→ **TASK PROMPT**
Check every line of the entries that follow, and copy the ones containing "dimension".

→ **MATERIAL PROVIDED**
________________________
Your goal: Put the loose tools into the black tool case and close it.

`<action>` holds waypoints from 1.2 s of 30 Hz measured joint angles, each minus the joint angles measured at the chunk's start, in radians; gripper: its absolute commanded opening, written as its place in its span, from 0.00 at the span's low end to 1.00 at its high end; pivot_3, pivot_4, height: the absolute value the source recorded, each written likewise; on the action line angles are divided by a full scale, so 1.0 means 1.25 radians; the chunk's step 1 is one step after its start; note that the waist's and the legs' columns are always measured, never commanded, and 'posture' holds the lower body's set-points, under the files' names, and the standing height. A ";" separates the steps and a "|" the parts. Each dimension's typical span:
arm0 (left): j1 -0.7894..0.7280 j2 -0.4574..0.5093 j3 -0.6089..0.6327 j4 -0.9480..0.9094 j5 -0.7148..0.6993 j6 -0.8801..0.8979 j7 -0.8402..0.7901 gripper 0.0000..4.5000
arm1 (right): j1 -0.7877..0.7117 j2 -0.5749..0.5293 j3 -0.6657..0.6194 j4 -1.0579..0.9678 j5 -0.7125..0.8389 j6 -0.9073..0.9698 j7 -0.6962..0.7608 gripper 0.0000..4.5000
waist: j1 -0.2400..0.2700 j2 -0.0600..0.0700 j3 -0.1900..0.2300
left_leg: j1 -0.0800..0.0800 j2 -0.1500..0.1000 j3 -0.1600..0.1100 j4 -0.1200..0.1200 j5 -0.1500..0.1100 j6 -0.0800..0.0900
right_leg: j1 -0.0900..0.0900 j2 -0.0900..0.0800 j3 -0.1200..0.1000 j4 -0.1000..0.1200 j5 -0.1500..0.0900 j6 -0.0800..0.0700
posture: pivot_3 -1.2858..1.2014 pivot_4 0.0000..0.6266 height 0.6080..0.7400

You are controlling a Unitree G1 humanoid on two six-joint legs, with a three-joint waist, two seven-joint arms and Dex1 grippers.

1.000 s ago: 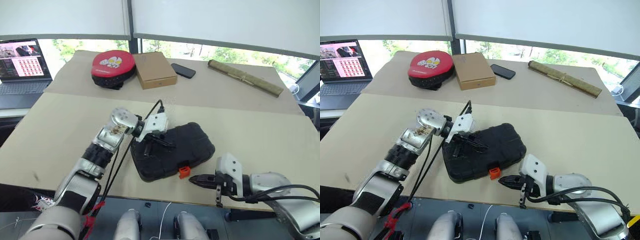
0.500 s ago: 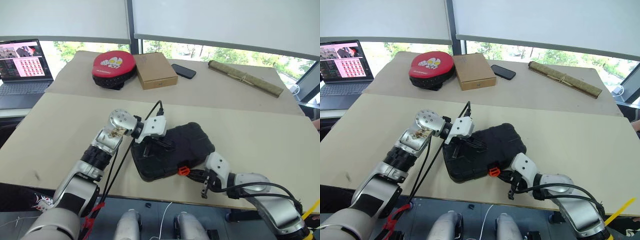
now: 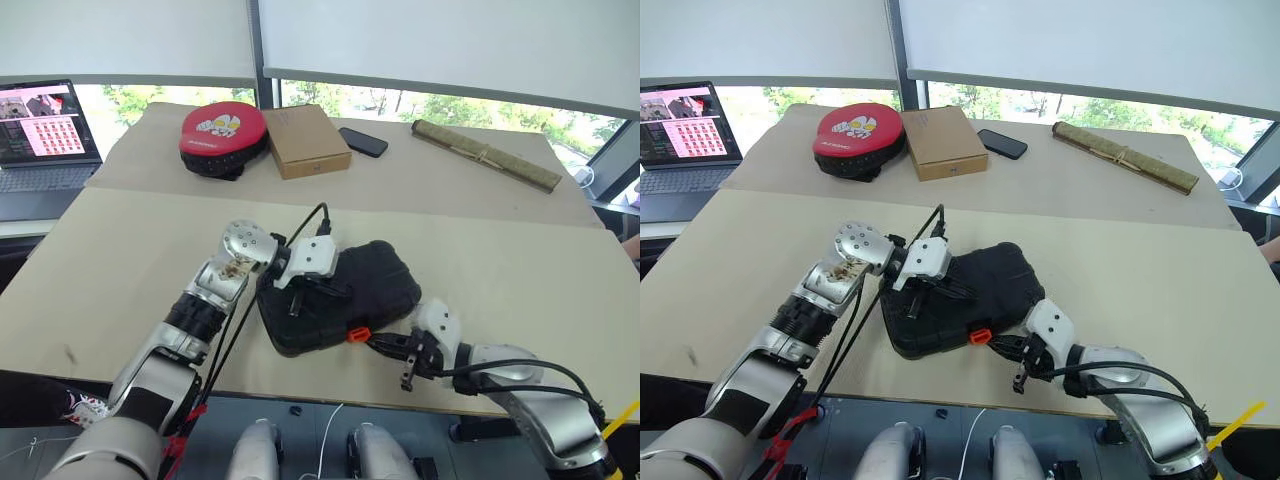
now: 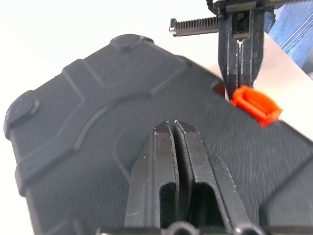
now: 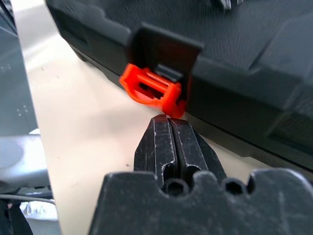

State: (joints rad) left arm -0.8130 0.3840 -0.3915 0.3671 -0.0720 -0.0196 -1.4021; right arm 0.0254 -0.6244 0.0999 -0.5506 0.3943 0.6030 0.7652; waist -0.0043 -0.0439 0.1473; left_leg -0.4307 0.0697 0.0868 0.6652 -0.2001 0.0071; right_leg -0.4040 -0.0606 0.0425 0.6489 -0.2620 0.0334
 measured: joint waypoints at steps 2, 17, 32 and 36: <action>0.000 -0.003 -0.002 0.001 0.000 -0.001 0.002 0.05 | 0.001 -0.026 -0.012 -0.030 0.017 0.006 0.013 0.00 | 0.000 0.000 0.000 | 0.000 0.000 0.000 0.000 0.000 0.000 | 0.000 0.000 0.000 0.000 0.000 0.000 | 0.52 0.24 1.00; 0.000 -0.007 -0.003 0.002 0.000 0.000 0.010 0.05 | -0.033 -0.028 0.069 0.008 -0.019 -0.007 0.037 0.00 | 0.006 0.000 -0.001 | 0.000 0.000 0.000 0.000 0.000 0.000 | 0.001 0.000 0.000 0.000 0.000 0.000 | 0.52 0.24 1.00; 0.001 -0.006 -0.001 0.014 0.000 -0.017 0.024 0.05 | -0.092 -0.034 0.045 0.018 0.013 0.010 0.035 0.00 | 0.005 0.000 -0.001 | 0.001 0.000 0.000 0.000 0.000 0.000 | 0.001 0.000 0.000 0.000 0.000 0.000 | 0.52 0.24 1.00; 0.033 0.070 0.050 -0.028 -0.052 0.085 0.004 0.20 | -0.042 -0.113 -0.089 -0.041 0.083 0.026 0.073 0.13 | -0.005 0.001 -0.001 | 0.001 0.001 -0.001 0.000 0.000 0.000 | 0.000 0.001 0.001 0.000 0.000 0.000 | 0.52 0.24 1.00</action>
State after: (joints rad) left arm -0.7722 0.4719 -0.3285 0.3318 -0.1366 0.0866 -1.3974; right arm -0.0274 -0.7652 -0.0119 -0.6021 0.4978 0.6358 0.8561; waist -0.0100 -0.0429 0.1464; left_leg -0.4301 0.0703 0.0860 0.6650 -0.2000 0.0070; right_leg -0.4038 -0.0597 0.0431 0.6488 -0.2618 0.0330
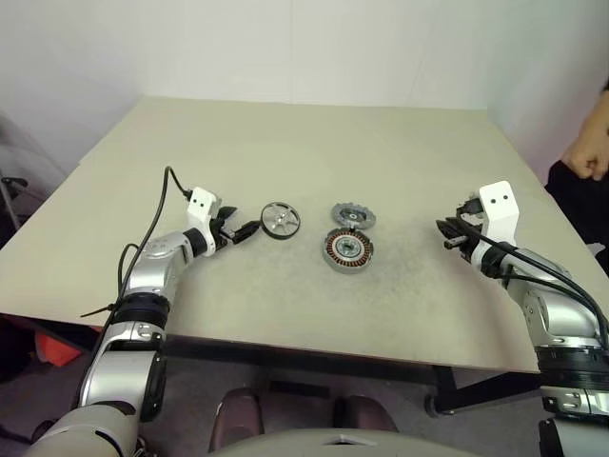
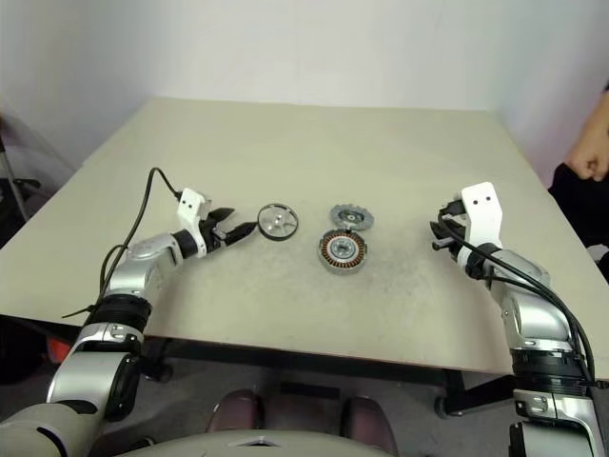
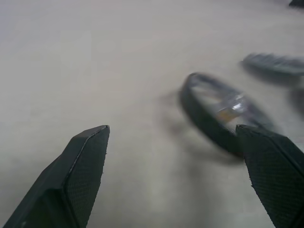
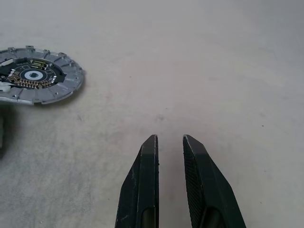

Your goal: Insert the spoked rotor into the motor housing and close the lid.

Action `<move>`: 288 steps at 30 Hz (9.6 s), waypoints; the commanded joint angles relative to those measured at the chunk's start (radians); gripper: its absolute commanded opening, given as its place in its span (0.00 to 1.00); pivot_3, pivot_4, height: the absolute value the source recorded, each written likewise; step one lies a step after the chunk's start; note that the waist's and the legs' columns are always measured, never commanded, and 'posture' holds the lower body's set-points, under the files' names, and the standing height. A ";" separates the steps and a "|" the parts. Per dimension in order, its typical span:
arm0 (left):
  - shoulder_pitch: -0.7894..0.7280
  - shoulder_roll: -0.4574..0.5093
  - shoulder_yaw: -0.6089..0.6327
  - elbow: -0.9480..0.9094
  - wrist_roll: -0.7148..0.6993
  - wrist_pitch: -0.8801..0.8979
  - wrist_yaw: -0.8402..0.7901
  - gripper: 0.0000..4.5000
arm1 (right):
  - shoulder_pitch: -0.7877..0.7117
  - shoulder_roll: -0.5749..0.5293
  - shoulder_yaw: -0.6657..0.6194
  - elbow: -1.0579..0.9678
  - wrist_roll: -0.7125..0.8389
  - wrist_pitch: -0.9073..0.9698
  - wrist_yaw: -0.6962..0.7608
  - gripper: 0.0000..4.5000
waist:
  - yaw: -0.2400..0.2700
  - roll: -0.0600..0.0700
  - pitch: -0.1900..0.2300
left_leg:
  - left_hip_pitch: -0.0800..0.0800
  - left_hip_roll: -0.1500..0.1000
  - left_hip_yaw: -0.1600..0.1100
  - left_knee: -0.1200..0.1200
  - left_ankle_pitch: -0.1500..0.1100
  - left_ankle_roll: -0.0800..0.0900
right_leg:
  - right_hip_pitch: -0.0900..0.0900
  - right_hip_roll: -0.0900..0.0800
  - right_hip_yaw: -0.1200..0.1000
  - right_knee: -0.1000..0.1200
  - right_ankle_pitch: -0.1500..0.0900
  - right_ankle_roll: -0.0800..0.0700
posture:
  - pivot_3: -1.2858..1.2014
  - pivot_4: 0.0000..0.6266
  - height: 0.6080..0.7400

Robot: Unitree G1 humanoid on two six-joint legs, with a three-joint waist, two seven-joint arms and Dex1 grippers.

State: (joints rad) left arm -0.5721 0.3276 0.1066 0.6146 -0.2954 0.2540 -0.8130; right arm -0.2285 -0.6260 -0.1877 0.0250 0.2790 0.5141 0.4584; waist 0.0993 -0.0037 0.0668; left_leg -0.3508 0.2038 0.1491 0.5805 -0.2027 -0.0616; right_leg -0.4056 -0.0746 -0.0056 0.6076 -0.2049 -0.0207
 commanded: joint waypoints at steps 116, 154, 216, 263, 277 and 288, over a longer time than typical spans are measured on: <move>-0.284 -0.321 0.261 0.231 -0.429 0.814 0.196 0.60 | 0.015 0.023 -0.078 -0.031 -0.075 0.058 -0.112 0.19 | -0.001 0.001 -0.001 | 0.000 -0.002 0.000 0.000 -0.003 0.008 | 0.007 -0.002 -0.001 -0.004 0.000 0.000 | 0.52 0.00 1.00; -0.040 -0.086 0.127 -0.155 -0.277 0.481 0.128 0.60 | 0.016 0.144 0.212 -0.307 0.102 0.166 0.092 0.19 | -0.002 0.002 -0.001 | 0.000 0.000 0.000 -0.003 0.000 0.003 | 0.003 0.000 -0.002 -0.005 -0.001 0.000 | 0.52 0.00 1.00; 0.007 -0.117 0.167 -0.125 -0.238 0.359 0.231 0.60 | -0.592 -0.161 0.655 0.512 -0.599 -1.087 0.752 0.54 | -0.006 0.000 0.000 | -0.013 0.003 -0.001 0.026 -0.009 0.020 | -0.001 -0.004 -0.005 0.009 0.000 -0.002 | 0.52 0.00 1.00; 0.021 -0.099 0.181 -0.126 -0.235 0.356 0.246 0.60 | -0.597 -0.080 0.661 0.537 -0.630 -1.148 0.748 0.19 | -0.031 -0.001 0.000 | -0.014 0.003 -0.001 0.027 -0.010 0.020 | -0.003 -0.002 -0.005 0.011 0.000 -0.002 | 0.52 0.00 1.00; 0.012 -0.098 0.181 -0.108 -0.232 0.345 0.250 0.60 | -0.615 -0.068 0.633 0.530 -0.630 -1.086 0.695 0.00 | -0.030 -0.002 0.001 | -0.015 0.004 -0.001 0.027 -0.010 0.020 | -0.003 -0.002 -0.005 0.010 0.000 -0.002 | 0.52 0.00 1.00; 0.010 -0.098 0.179 -0.091 -0.230 0.336 0.250 0.60 | -0.621 -0.068 0.628 0.504 -0.619 -1.105 0.687 0.00 | -0.030 -0.002 0.001 | -0.015 0.003 -0.001 0.027 -0.010 0.020 | -0.003 -0.003 -0.005 0.010 0.000 -0.002 | 0.52 0.00 1.00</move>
State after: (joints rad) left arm -0.5460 0.2236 0.2811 0.5260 -0.5263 0.6036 -0.5617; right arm -0.8113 -0.6907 0.4828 0.5800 -0.3796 -0.5789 1.1584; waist 0.0692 -0.0057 0.0675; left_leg -0.3654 0.2072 0.1484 0.6078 -0.2122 -0.0415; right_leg -0.4089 -0.0772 -0.0106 0.6180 -0.2049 -0.0227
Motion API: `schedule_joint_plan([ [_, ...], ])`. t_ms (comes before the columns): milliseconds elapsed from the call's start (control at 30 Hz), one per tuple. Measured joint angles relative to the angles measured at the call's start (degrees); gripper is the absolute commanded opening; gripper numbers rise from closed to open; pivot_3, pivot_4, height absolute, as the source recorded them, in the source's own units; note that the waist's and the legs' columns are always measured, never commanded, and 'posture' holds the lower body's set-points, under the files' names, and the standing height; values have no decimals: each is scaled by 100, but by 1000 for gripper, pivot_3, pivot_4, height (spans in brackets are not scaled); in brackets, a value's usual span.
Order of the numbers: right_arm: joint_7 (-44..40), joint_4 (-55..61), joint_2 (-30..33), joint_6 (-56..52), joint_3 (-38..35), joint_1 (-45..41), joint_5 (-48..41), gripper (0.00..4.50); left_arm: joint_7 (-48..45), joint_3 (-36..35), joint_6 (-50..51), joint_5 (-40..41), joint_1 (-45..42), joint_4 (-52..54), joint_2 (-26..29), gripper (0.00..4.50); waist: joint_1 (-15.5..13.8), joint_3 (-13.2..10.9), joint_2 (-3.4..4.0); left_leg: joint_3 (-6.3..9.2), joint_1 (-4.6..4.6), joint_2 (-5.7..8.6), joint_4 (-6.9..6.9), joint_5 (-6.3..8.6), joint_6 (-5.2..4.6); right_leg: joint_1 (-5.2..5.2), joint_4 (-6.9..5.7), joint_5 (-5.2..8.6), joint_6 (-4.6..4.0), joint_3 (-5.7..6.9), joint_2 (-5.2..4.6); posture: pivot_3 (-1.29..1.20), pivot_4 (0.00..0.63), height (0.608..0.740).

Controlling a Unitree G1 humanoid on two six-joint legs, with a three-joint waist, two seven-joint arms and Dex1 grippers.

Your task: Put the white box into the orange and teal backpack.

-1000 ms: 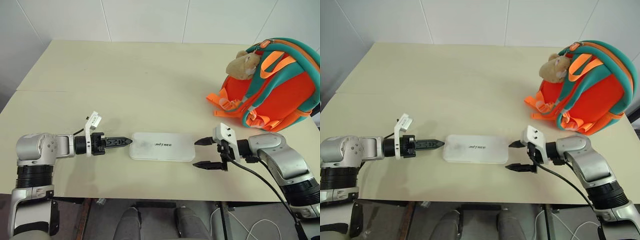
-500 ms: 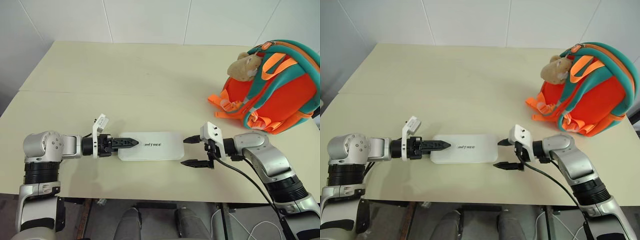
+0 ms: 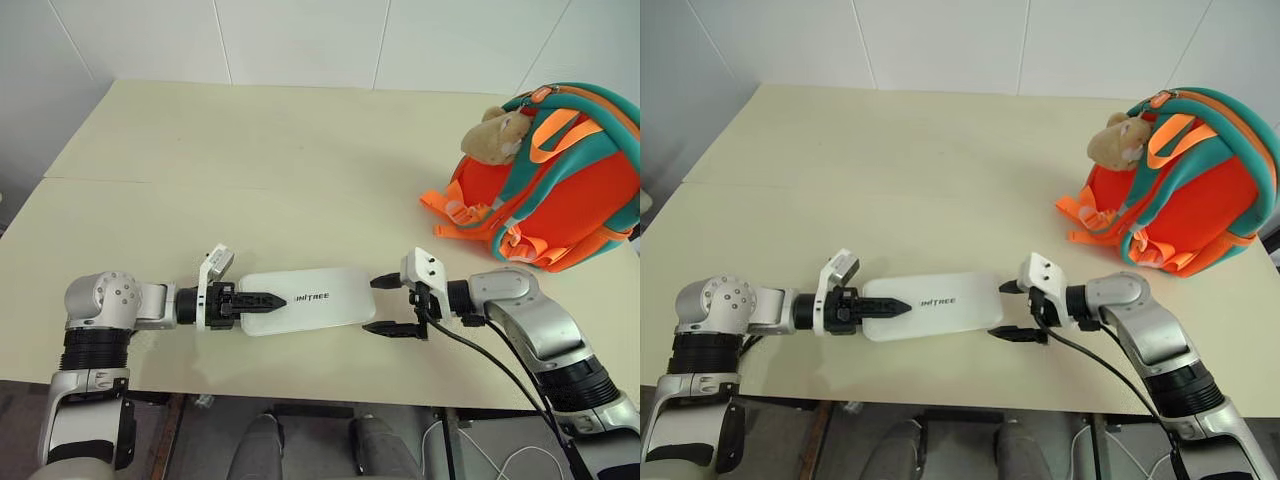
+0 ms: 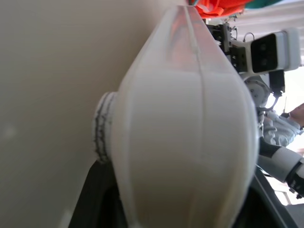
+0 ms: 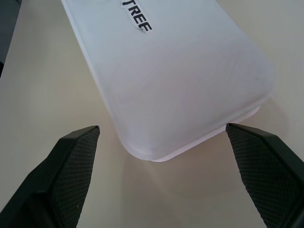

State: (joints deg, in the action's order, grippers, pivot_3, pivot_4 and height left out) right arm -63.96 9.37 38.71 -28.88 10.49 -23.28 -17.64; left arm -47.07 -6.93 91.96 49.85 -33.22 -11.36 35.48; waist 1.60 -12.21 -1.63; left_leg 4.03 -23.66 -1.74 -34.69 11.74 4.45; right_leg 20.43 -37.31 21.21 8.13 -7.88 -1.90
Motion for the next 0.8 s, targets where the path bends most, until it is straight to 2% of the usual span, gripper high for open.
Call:
schedule_joint_plan([
  [100,246,471,53,-348,-319,279,-216,4500,5,15,6,30,-40,4,-39,1275,-2,0,-2,2,-2,0,0,0,0,1,1,0,0,2,-1,0,150,740],
  [233,696,1269,183,-804,-1136,740,-614,4500,143,-18,-93,-46,-281,-121,-231,1272,-10,0,-4,8,-13,1,0,0,0,7,7,-1,0,8,-1,0,150,740],
  [333,1160,1692,319,-1163,-2074,1157,-825,4500,132,77,-594,-216,-588,-403,-290,1272,-7,0,-6,12,-31,1,0,-1,-1,18,15,-4,0,14,-2,0,150,740],
  [467,1706,1758,654,-1499,-3154,1242,-856,4500,-88,341,-1216,-471,-922,-737,-153,1272,51,0,-6,6,-30,-2,13,-2,-1,22,28,-8,-3,14,-1,0,150,740],
  [633,2232,1735,858,-2006,-3600,1137,-888,4500,-733,1020,-2102,-741,-845,-499,142,1272,47,0,-6,5,-31,-4,43,-3,0,29,42,-5,-9,14,-2,0,150,740],
  [800,2625,1376,1009,-2239,-3558,853,-779,4500,-968,1180,-2507,-817,-439,-174,245,1272,36,1,-5,2,-33,-4,52,-3,-1,31,52,-3,-12,14,-4,0,150,740],
])
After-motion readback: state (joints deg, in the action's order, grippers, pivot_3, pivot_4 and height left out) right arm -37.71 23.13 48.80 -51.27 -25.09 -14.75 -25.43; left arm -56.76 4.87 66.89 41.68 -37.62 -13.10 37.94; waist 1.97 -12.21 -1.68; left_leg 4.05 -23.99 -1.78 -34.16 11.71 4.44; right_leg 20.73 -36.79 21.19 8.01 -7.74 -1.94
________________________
→ **SOLUTION TO THE PROBLEM**
`<action>` holds waypoints from 1.2 s of 30 Hz measured joint angles, each minus the joint angles measured at the chunk's start, in radians; gripper: its absolute commanded opening, written as its place in its span, from 0.00 at the span's low end to 1.00 at its high end; pivot_3, pivot_4, height: the absolute value the source recorded, each written likewise; on the action line angles are divided by a full scale, so 1.0 means 1.25 radians; the chunk's step 1 is one step after its start; note that the waist's and the legs' columns are always measured, never commanded, and 'posture' holds the lower body's set-points, under the files' names, and the standing height. A ";" separates the steps and a "|" the parts. Each dimension's typical span:
Action `<move>`: 288 steps at 30 Hz (9.6 s), waypoints; the commanded joint angles relative to those measured at the chunk's start (radians); gripper: its absolute commanded opening, given as its place in its span (0.00 to 1.00); pivot_3, pivot_4, height: the absolute value the source recorded, each written likewise; step one lies a step after the chunk's start; note that the waist's and the legs' columns are always measured, never commanded, and 'posture' holds the lower body's set-points, under the files' names, and the standing height. A ";" separates the steps and a "|" the parts. Per dimension in order, its typical span:

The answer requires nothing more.